What is being asked: Find all the lines in the material below with the word "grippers", and copy them.
=== Data provided ===
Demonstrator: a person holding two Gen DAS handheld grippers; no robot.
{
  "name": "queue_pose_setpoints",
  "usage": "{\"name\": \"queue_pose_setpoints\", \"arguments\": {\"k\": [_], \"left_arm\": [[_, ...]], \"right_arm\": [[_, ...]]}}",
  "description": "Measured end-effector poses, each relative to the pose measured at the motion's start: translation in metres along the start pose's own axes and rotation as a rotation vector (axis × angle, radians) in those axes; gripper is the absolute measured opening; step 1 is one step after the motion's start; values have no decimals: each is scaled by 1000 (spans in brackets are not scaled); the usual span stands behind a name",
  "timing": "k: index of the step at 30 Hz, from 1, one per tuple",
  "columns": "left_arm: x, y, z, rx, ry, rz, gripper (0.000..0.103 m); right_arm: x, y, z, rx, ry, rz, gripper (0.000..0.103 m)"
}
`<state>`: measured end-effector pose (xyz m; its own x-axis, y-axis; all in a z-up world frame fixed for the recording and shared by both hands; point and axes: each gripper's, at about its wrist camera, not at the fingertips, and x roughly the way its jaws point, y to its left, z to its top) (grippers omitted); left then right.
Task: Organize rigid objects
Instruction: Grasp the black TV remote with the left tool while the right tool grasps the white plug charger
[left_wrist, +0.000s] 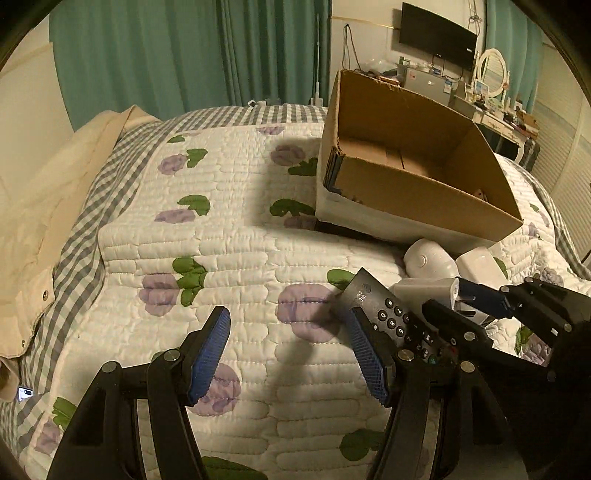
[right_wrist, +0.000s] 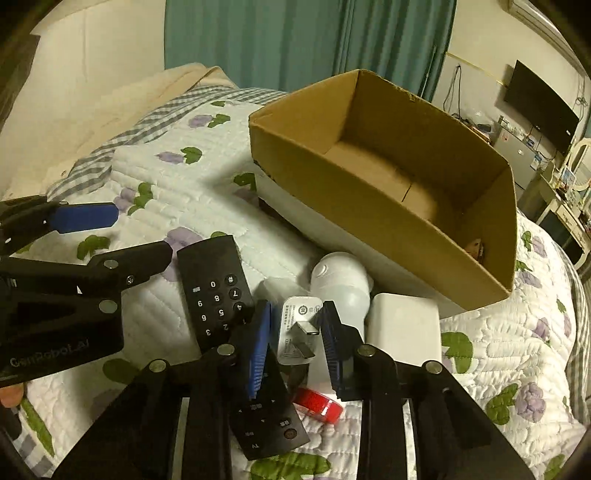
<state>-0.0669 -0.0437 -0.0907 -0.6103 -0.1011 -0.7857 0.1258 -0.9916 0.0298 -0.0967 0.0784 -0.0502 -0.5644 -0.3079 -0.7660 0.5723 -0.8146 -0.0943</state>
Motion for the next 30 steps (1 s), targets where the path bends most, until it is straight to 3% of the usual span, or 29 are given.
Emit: {"name": "queue_pose_setpoints", "arguments": {"k": [5,9,14,17,22,26,30], "left_arm": [[1,-2,0,3,8,-5,68],[0,-5,-1,11,11,-13,68],[-5,-23,-3,51,27,-77,68],[-4,-36,-4,59,52,-115,68],[16,-60,-15,71,161,-158,68],[32,-66,-12,19,198,-181,68],[41,-66,2,-59,152,-188,68]], "right_arm": [[11,-11,0,76,21,84,28],[3,-12,-1,98,-12,92,22],[-36,-24,0,116,-90,50,22],[-53,-41,-1,145,-105,-21,22],[-63,-60,-5,163,-123,-81,22],[-64,-68,-6,188,-134,-49,22],[-64,-72,-11,194,-134,-36,22]]}}
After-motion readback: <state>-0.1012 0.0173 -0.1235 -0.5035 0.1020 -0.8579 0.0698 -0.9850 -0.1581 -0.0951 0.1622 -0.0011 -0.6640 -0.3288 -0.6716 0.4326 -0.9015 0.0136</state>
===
Your response:
Demonstrator: a person holding two Gen DAS handheld grippers; no robot.
`<state>`: measured end-effector pose (xyz m; its own x-axis, y-axis; all in a z-up world frame fixed for the recording and shared by both hands; point and axes: each gripper's, at about its wrist camera, not at the fingertips, and x roughly the way its jaws point, y to its left, z to its top) (grippers omitted); left then right.

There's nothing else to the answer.